You are correct to call them a corporation. AMD is not your friend, but they are the good actor in this fight.

fomine3 5 years ago | |

ECC isn't enough to be bulletproof but improves reliability for well known relatively unreliable parts. Extra theoretical cost for ECC should be accepted for most of computer users. It also helps developing cheaper RAM technology (see what's happened on SSD).

sys_64738 5 years ago |

ECC memory is predominantly used in servers where failure absolutely must be identified and logged. The desktop market to a lesser extent due to lack of mission critical tasks being run from there.

dijit 5 years ago | |

There are situations though, where you’re working on a document and the documents “save” format is a memory dump. Corruption for things of that type (Adobe RAW for example) would remove data.

It might present itself as a 1pixel colour difference, but it could be more damaging (incorrect finances, in accounting software for example). Software trusts memory; but memory can lie.

That’s dangerous.

MaxBarraclough 5 years ago | | |

That's an interesting point. In an extreme case, an order or money transfer might be placed for an incorrect quantity, or to an incorrect recipient.

projektfu 5 years ago | | |

Perhaps consumer-grade software that needs guarantees of correctness should be using error correction in software. For example, database records for financial software, DNS, e-mail addresses, etc.

jkbbwr 5 years ago | | |

To be fair, if your save mechanism is just a straight memory dump with no checksums and validation. You have bigger issues.

sys_64738 5 years ago | | |

Those corner cases might occur rarely but are probably inconsequential given rate of occurrence versus rate of criticalness - it probably doesn't justify the markup for most. In a data center you're processing millions of transactions per minute so occurrence is much more impactful.

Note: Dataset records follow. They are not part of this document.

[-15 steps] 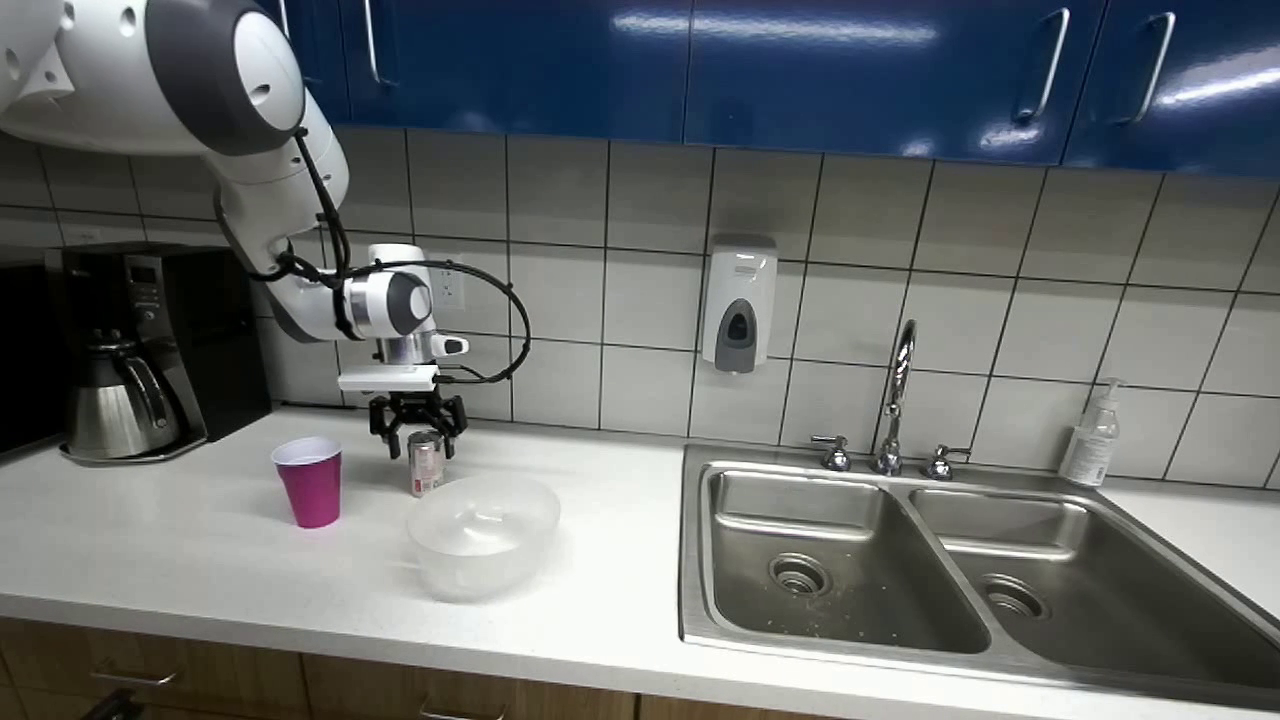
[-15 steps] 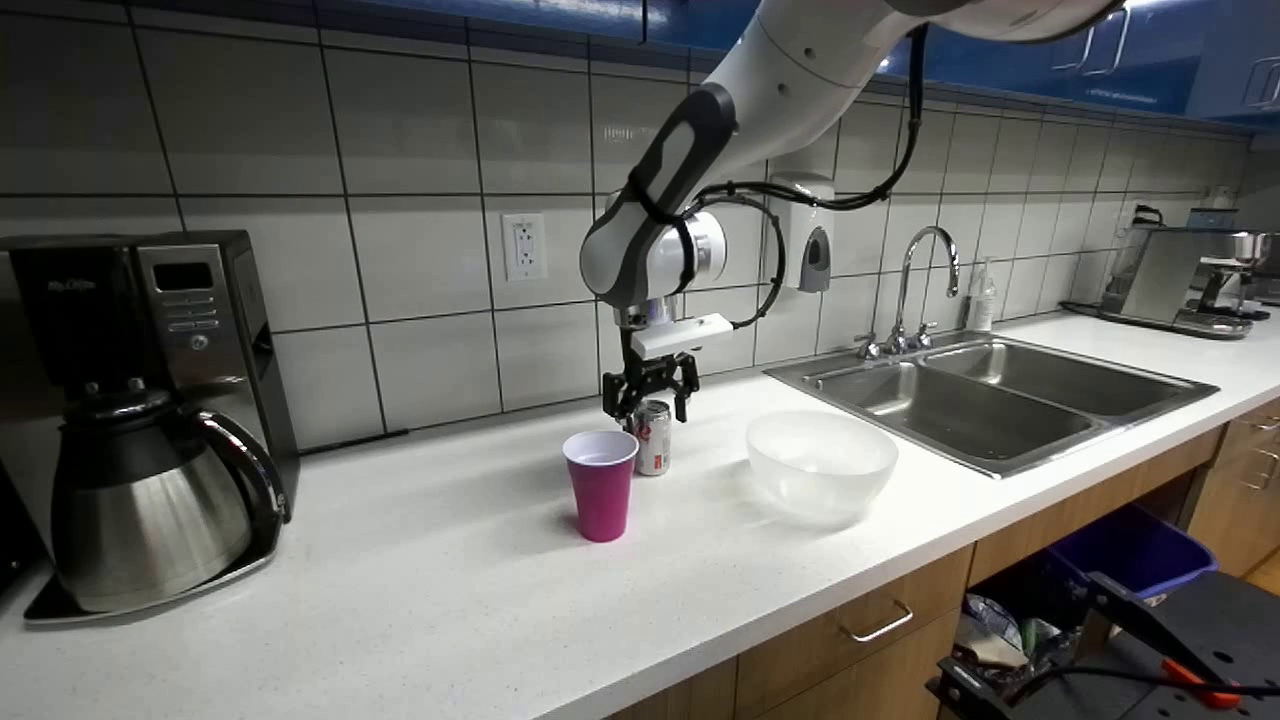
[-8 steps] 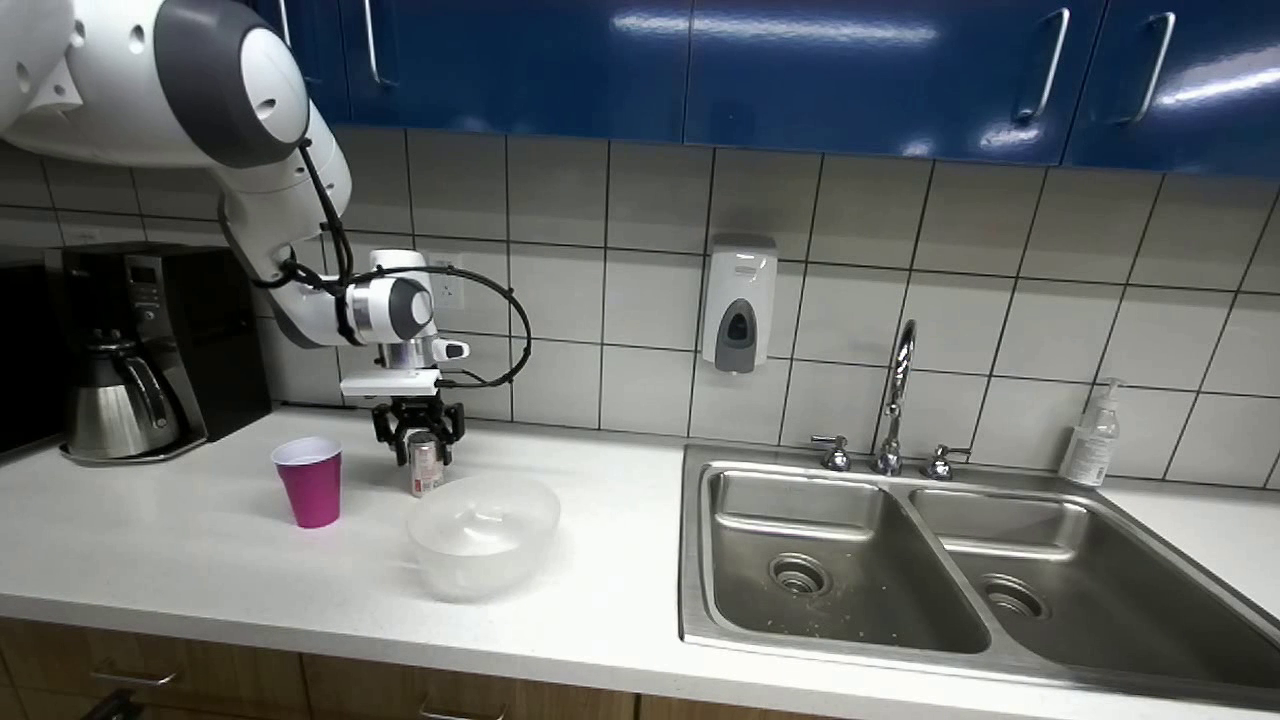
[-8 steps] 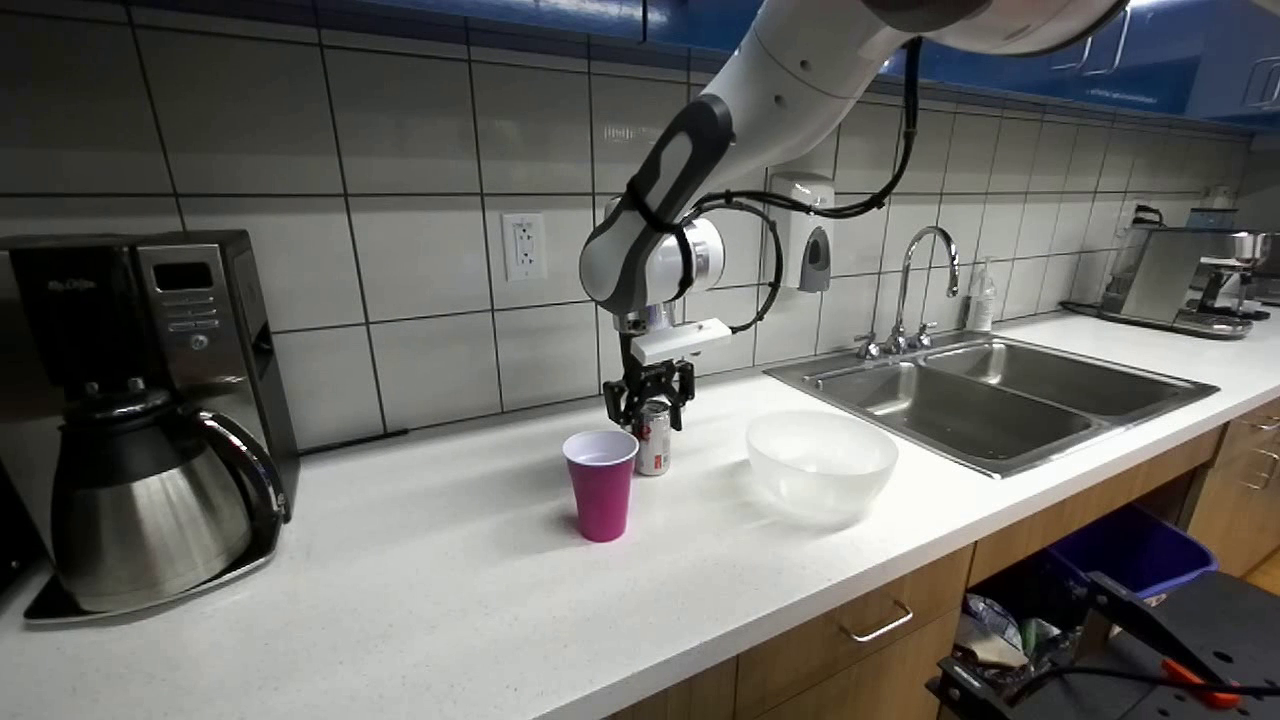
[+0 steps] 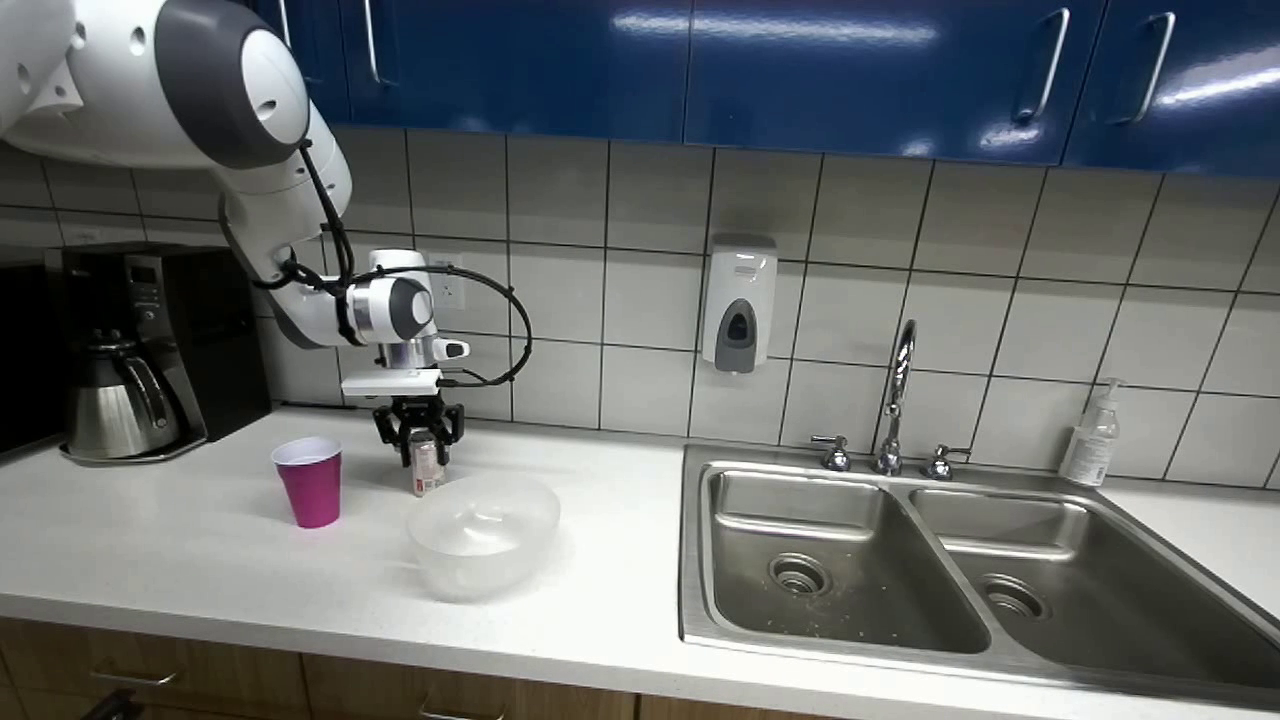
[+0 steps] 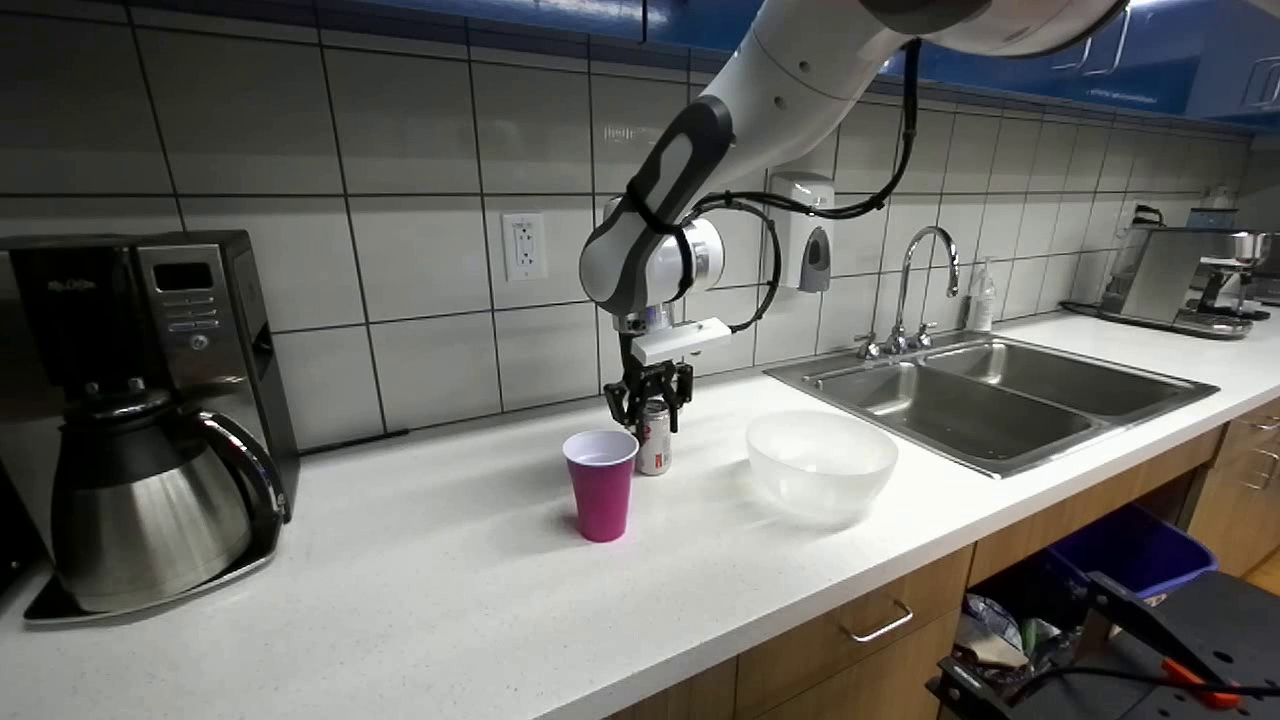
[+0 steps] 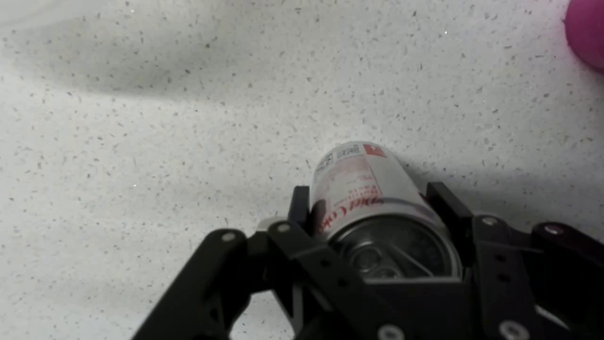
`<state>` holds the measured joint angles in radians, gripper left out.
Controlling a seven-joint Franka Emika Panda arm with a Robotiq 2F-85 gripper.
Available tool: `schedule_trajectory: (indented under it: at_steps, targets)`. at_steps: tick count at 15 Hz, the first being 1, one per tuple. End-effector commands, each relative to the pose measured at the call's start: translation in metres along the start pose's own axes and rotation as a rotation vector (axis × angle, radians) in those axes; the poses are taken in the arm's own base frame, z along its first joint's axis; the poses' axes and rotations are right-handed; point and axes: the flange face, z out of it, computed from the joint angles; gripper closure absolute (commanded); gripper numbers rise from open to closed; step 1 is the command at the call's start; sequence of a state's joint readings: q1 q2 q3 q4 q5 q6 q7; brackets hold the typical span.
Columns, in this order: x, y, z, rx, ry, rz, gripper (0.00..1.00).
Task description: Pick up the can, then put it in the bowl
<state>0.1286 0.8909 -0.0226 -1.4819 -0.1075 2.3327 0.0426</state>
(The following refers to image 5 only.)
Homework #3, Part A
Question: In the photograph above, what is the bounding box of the silver cabinet door handle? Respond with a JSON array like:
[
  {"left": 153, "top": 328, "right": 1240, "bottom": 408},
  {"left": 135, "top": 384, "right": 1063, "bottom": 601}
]
[
  {"left": 1128, "top": 7, "right": 1185, "bottom": 133},
  {"left": 1013, "top": 3, "right": 1075, "bottom": 133},
  {"left": 356, "top": 0, "right": 393, "bottom": 87}
]

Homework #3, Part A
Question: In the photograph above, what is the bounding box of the stainless steel coffee carafe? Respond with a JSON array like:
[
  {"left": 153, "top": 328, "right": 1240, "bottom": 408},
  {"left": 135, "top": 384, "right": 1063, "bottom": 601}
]
[{"left": 64, "top": 330, "right": 185, "bottom": 464}]

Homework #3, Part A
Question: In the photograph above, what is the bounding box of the black countertop appliance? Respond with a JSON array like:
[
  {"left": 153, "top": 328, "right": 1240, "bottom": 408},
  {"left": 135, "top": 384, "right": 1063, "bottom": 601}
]
[{"left": 0, "top": 258, "right": 71, "bottom": 461}]

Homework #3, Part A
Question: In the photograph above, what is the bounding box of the stainless steel double sink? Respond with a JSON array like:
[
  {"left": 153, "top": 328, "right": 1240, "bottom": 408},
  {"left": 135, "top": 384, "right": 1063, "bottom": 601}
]
[{"left": 675, "top": 443, "right": 1280, "bottom": 710}]

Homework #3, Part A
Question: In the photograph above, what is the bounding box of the blue upper cabinet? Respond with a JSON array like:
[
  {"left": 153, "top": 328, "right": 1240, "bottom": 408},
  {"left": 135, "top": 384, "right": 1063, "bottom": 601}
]
[{"left": 238, "top": 0, "right": 1280, "bottom": 185}]

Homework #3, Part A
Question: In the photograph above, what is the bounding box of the chrome faucet handle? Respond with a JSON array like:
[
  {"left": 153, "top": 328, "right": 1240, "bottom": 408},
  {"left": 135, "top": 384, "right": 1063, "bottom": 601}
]
[
  {"left": 922, "top": 439, "right": 978, "bottom": 485},
  {"left": 812, "top": 430, "right": 860, "bottom": 477}
]

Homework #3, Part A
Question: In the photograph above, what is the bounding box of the pink plastic cup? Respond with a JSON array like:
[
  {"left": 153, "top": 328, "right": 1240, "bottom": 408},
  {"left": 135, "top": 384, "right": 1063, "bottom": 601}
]
[{"left": 268, "top": 437, "right": 348, "bottom": 532}]

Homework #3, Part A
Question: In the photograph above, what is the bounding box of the silver red soda can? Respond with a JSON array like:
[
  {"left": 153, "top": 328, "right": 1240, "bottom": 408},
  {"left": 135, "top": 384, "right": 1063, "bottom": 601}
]
[{"left": 405, "top": 430, "right": 452, "bottom": 498}]

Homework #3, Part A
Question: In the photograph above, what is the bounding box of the black coffee maker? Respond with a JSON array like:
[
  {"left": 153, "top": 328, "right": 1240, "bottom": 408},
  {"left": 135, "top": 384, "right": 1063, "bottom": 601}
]
[{"left": 45, "top": 245, "right": 275, "bottom": 466}]

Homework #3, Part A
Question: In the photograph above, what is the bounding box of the white wall soap dispenser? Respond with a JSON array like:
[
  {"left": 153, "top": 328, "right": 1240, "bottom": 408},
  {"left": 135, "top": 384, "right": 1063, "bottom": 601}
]
[{"left": 698, "top": 234, "right": 780, "bottom": 378}]

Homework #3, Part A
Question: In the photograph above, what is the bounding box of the translucent plastic bowl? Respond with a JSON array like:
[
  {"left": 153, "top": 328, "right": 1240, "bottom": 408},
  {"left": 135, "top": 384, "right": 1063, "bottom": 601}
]
[{"left": 405, "top": 471, "right": 570, "bottom": 602}]

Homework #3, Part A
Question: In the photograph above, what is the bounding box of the wooden base cabinet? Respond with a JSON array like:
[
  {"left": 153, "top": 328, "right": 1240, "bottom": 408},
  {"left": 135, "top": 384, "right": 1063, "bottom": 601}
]
[{"left": 0, "top": 612, "right": 832, "bottom": 720}]

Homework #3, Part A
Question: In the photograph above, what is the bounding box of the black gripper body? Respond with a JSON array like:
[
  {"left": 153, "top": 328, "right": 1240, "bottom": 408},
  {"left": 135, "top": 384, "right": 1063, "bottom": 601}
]
[{"left": 369, "top": 390, "right": 468, "bottom": 446}]

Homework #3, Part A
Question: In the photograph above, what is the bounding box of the chrome gooseneck faucet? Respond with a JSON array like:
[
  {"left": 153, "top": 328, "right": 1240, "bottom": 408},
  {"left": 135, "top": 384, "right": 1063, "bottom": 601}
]
[{"left": 870, "top": 316, "right": 926, "bottom": 479}]

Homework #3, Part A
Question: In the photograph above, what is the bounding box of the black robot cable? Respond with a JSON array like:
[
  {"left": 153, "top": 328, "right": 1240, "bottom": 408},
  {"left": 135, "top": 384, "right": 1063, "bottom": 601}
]
[{"left": 218, "top": 126, "right": 540, "bottom": 390}]

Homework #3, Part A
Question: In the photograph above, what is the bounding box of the clear plastic soap bottle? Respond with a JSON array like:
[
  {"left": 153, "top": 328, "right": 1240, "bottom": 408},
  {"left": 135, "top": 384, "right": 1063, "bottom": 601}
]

mc0: 0 Uncorrected Errors with no DIMM info mc0: 0 Corrected Errors with no DIMM info mc0: csrow2: 0 Uncorrected Errors mc0: csrow2: mc#0csrow#2channel#0: 0 Corrected Errors mc0: csrow2: mc#0csrow#2channel#1: 0 Corrected Errors mc0: csrow3: 0 Uncorrected Errors mc0: csrow3: mc#0csrow#3channel#0: 0 Corrected Errors mc0: csrow3: mc#0csrow#3channel#1: 0 Corrected Errors edac-util: No errors to report.